Please consider making a donation to the VoDW Covid-19 hardship fund here where you can also browse the VoDW website and updates on campaign activities.

 

[1] For more information see ‘Whose Housework, Whose Artwork? The Voice of Domestic Workers’, Marissa Begonia and Amy Charlesworth, Feminist Art Activisms and Artivisims, ed. Katy Deepwell, (Plural: Valiz Amsterdam), 2020, pp. 356-365 and Anne Karpf, ‘When Escaping an Abusive Employer is a Crime: The Trap Britain Sets for Filipino Domestic Workers’, The Guardian, 15th January 2019. For further information on the National Referral Mechanism (a device used to identify victims of modern day slavery) see here.

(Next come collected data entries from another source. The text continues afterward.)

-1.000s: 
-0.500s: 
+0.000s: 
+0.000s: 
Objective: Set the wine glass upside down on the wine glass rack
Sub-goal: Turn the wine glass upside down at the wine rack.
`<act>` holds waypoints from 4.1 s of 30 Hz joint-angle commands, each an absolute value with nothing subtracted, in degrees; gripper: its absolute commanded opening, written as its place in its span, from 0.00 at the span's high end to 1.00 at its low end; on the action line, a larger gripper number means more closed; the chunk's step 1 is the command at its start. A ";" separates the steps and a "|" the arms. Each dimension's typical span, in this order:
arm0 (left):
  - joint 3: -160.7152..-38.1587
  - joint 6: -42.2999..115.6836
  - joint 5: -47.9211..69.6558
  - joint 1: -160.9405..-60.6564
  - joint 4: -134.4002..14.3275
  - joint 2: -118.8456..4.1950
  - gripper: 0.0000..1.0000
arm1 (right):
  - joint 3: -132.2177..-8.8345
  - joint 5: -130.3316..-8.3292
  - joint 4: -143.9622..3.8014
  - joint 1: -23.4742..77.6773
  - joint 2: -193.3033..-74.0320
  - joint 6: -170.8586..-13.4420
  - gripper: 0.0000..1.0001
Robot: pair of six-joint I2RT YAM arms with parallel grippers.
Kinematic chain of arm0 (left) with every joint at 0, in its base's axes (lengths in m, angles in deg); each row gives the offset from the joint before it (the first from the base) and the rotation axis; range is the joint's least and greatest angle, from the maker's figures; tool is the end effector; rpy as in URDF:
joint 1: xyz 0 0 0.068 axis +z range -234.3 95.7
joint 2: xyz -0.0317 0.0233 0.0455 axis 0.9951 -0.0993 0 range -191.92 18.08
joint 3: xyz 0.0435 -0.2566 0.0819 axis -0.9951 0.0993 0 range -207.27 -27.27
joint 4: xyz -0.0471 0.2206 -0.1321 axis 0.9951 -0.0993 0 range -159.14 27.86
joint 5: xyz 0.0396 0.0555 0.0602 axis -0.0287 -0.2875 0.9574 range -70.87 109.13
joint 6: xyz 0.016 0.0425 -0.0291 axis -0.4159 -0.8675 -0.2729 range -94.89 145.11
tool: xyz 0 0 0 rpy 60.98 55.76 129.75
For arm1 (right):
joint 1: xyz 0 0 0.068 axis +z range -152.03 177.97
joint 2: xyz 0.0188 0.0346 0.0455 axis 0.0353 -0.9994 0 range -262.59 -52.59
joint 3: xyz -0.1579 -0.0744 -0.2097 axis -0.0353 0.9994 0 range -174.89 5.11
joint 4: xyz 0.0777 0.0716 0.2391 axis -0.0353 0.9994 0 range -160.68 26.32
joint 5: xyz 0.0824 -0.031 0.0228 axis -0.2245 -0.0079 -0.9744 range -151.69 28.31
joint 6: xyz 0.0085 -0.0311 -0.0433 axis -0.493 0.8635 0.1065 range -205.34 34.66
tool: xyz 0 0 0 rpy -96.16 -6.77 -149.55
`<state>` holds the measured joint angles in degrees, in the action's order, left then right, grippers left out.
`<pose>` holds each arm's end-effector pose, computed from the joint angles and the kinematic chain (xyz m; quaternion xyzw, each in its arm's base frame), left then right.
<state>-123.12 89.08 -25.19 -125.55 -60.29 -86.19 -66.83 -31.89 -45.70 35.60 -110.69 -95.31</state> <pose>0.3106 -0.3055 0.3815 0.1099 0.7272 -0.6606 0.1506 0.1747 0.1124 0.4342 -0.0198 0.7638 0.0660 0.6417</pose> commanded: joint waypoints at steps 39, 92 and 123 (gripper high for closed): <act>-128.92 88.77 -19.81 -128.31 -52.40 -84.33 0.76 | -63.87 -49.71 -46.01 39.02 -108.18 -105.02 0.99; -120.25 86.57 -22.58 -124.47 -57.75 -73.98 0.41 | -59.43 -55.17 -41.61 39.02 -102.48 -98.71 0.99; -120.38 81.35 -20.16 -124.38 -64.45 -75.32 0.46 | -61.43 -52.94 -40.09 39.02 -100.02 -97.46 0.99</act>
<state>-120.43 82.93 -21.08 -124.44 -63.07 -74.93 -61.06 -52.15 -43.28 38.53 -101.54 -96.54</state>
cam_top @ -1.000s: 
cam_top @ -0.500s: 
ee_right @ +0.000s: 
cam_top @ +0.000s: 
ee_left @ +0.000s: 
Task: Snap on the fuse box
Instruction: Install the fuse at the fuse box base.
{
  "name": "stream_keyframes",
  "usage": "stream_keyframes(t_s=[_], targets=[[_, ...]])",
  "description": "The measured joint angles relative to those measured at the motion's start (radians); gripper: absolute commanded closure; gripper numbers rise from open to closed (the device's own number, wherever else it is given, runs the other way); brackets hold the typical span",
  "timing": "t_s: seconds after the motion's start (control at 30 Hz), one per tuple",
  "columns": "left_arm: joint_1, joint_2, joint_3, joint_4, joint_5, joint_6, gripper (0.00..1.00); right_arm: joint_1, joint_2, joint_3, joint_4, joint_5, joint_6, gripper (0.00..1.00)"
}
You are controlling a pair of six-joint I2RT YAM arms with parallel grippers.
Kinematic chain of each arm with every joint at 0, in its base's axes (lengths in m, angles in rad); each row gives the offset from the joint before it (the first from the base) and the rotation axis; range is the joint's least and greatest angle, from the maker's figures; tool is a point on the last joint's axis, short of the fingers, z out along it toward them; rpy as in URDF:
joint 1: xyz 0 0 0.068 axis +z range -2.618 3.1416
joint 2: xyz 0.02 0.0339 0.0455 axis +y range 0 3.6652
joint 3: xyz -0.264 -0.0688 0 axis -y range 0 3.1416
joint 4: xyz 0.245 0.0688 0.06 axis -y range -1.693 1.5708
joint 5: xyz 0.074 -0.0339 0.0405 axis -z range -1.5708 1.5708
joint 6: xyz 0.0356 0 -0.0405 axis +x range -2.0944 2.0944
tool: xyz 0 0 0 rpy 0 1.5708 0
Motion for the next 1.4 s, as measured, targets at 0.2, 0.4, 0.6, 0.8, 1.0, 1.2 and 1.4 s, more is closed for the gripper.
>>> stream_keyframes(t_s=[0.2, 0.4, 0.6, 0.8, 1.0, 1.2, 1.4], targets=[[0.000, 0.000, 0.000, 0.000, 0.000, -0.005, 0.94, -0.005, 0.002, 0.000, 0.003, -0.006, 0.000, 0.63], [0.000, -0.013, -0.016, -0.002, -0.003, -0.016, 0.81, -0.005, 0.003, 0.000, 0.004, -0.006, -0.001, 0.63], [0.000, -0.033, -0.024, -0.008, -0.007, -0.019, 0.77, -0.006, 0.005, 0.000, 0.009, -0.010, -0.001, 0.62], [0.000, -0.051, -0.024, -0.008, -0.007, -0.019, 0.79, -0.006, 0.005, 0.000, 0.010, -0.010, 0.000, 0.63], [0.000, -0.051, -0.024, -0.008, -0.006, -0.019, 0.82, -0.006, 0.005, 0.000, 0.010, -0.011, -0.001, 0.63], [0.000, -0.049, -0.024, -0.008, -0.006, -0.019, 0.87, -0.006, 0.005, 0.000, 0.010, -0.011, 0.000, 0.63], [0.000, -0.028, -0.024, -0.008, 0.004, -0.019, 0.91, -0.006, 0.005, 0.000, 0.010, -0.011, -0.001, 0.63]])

[2] The film has been screened at over 40 film festivals across the UK and internationally. In 2016 it won two awards, one for best short screenplay at the Philippine International Film Festival, Los Angeles and was shortlisted for the AHRC Award for Research in the Arts – Innovation Award. In 2017, it won the Film Ambassador Trophy, awarded by the Film Development Council of the Philippines, and was awarded The Best Film on Modern Slavery in the UK (March 2018).

[3] Leeds Animation Workshop (LAW), They Call Us Maids: The Domestic Workers’ Story, 2015

LAW are a not-for-profit co-operative who rely on income from screening to maintain the running costs of the organisation. The full film is available to buy for £15.00 from here.

[4] See a short film made by members of VoDW here

[5] See Entitled to Vaccines, Undocumented Immigrants in U.K. Struggle for Access, Allison McCann,

New York Times, 30th March 2021 which cites the support of Doctors of the World UK who also worked with VoDW on this issue.

[6] See the work of UK based campaign group Pregnant then Screwed.